> On Sep 14, 2020, at 2:20 PM, Richard Sandiford <richard.sandif...@arm.com>
> wrote:
>
> Qing Zhao <qing.z...@oracle.com <mailto:qing.z...@oracle.com>> writes:
>>> On Sep 14, 2020, at 11:33 AM, Richard Sandiford <richard.sandif...@arm.com>
>>> wrote:
>>>
>>> Qing Zhao <qing.z...@oracle.com> writes:
>>>>> Like I mentioned earlier though, passes that run after
>>>>> pass_thread_prologue_and_epilogue can use call-clobbered registers that
>>>>> weren't previously used. For example, on x86_64, the function might
>>>>> not use %r8 when the prologue, epilogue and returns are generated,
>>>>> but pass_regrename might later introduce a new use of %r8. AIUI,
>>>>> the “used” version of the new command-line option is supposed to clear
>>>>> %r8 in these circumstances, but it wouldn't do so if the data was
>>>>> collected at the point that the return is generated.
>>>>
>>>> Thanks for the information.
>>>>
>>>>>
>>>>> That's why I think it's more robust to do this later (at the beginning
>>>>> of pass_late_compilation) and insert the zeroing before returns that
>>>>> already exist.
>>>>
>>>> Yes, looks like it’s not correct to insert the zeroing at the time when
>>>> prologue, epilogue and return are generated.
>>>> As I also checked, “return” might be also generated as late as pass
>>>> “pass_delay_slots”, So, shall we move the
>>>> New pass as late as possible?
>>>
>>> If we insert the zeroing before pass_delay_slots and describe the
>>> result correctly, pass_delay_slots should do the right thing.
>>>
>>> Describing the result correctly includes ensuring that the cleared
>>> registers are treated as live on exit from the function, so that the
>>> zeroing doesn't get deleted again, or skipped by pass_delay_slots.
>>
>> In the current implementation for x86, when we generating a zeroing insn as
>> the following:
>>
>> (insn 18 16 19 2 (set (reg:SI 1 dx)
>> (const_int 0 [0])) "t10.c":11:1 -1
>> (nil))
>> (insn 19 18 20 2 (unspec_volatile [
>> (reg:SI 1 dx)
>> ] UNSPECV_PRO_EPILOGUE_USE) "t10.c":11:1 -1
>> (nil))
>>
>> i.e, after each zeroing insn, the register that is zeroed is marked as
>> “UNSPECV_PRO_EPILOGUE_USE”,
>> By doing this, we can avoid this zeroing insn from being deleted or skipped.
>>
>> Is doing this enough to describe the result correctly?
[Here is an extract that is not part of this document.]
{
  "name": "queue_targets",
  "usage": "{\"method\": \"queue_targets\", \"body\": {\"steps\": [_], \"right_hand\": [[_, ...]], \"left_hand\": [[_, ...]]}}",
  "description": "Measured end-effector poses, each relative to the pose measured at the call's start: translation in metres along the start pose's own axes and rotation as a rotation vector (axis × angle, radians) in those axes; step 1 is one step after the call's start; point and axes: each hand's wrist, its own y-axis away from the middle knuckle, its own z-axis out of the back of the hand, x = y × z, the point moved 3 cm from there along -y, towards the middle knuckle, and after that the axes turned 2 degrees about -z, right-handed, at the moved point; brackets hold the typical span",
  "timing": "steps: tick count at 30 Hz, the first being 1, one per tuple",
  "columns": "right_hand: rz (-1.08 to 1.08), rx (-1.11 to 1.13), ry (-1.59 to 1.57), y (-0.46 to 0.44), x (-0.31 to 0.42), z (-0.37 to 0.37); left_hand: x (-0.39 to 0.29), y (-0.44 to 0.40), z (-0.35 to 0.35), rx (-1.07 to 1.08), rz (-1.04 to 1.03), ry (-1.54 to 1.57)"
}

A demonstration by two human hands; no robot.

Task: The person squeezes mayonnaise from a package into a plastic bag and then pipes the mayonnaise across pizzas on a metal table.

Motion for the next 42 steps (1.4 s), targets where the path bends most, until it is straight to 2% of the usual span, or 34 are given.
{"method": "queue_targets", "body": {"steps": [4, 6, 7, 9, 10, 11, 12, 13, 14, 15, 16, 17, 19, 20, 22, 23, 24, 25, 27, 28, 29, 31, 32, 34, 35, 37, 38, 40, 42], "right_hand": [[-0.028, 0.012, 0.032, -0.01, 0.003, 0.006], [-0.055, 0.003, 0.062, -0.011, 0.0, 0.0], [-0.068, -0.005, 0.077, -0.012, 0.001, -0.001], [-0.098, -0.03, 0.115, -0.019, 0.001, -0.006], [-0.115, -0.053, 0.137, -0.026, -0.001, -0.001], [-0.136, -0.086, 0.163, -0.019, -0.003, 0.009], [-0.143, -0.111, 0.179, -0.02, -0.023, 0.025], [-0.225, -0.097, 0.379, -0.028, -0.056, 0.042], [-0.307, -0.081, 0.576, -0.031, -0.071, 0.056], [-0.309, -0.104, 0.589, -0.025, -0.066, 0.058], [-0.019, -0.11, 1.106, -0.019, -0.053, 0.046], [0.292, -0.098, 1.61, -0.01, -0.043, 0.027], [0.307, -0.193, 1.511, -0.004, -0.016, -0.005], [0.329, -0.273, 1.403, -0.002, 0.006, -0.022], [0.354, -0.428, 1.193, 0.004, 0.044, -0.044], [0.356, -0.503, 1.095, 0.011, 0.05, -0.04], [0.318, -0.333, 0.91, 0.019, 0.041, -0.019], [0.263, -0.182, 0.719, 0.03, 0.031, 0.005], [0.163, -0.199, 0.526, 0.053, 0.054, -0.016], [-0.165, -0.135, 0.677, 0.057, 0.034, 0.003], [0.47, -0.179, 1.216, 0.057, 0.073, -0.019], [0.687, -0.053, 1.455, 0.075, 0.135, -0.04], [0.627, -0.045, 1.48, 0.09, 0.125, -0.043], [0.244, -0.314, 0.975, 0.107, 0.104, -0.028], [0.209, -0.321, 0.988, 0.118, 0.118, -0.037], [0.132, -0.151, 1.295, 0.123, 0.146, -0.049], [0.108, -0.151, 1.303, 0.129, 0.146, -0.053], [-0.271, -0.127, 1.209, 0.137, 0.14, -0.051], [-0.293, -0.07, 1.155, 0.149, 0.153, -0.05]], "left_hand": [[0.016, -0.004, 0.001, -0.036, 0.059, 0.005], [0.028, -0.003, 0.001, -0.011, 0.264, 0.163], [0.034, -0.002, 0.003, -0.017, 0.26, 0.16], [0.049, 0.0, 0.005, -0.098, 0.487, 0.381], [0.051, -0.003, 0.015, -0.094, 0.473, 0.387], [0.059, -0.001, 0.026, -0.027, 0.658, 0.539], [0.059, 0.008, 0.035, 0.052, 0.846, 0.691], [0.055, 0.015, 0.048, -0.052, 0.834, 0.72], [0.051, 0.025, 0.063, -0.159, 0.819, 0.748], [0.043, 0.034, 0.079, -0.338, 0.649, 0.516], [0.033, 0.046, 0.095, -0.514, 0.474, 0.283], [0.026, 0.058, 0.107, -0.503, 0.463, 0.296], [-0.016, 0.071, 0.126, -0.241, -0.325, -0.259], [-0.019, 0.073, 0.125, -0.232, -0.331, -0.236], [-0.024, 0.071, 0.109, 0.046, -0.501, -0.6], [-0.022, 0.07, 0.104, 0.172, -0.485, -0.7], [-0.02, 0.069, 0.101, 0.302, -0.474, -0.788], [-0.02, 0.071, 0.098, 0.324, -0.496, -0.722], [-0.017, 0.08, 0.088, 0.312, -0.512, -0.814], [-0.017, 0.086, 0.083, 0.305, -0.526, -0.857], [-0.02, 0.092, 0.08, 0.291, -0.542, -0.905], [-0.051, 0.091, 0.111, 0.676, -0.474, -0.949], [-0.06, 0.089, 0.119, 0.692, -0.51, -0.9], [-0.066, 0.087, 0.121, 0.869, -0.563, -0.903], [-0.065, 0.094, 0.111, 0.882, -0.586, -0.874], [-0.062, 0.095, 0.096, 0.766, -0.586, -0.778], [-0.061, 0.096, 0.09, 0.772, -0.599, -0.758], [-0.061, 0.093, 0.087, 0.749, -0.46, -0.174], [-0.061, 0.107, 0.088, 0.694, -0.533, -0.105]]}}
>> Is there other thing we need to do in addition to this?
>
> I guess that works, but I think it would be better to abstract
> EPILOGUE_USES into a new target-independent wrapper function that
> (a) returns true if EPILOGUE_USES itself returns true and (b) returns
> true for registers that need to be zero on return, if the zeroing
> instructions have already been inserted. The places that currently
> test EPILOGUE_USES should then test this new wrapper function instead.
Okay, I see.
Looks like that EPILOGUE_USES is used in df-scan.c to compute the data flow
information. If EPILOUGE_USES return true
for registers that need to be zeroed on return, those registers will be
included in the data flow information, as a result, later
passes will not be able to delete them.
This sounds to be a cleaner approach than the current one that marks the
registers “UNSPECV_PRO_EPILOGUE_USE”.
A more detailed implementation question on this:
Where should I put this new target-independent wrapper function in? Which
header file will be a proper place to hold this new function?
>
> After inserting the zeroing instructions, the pass should recompute the
> live-out sets based on this.
Is only computing the live-out sets of the block that including the return insn
enough? Or we should re-compute the whole procedure?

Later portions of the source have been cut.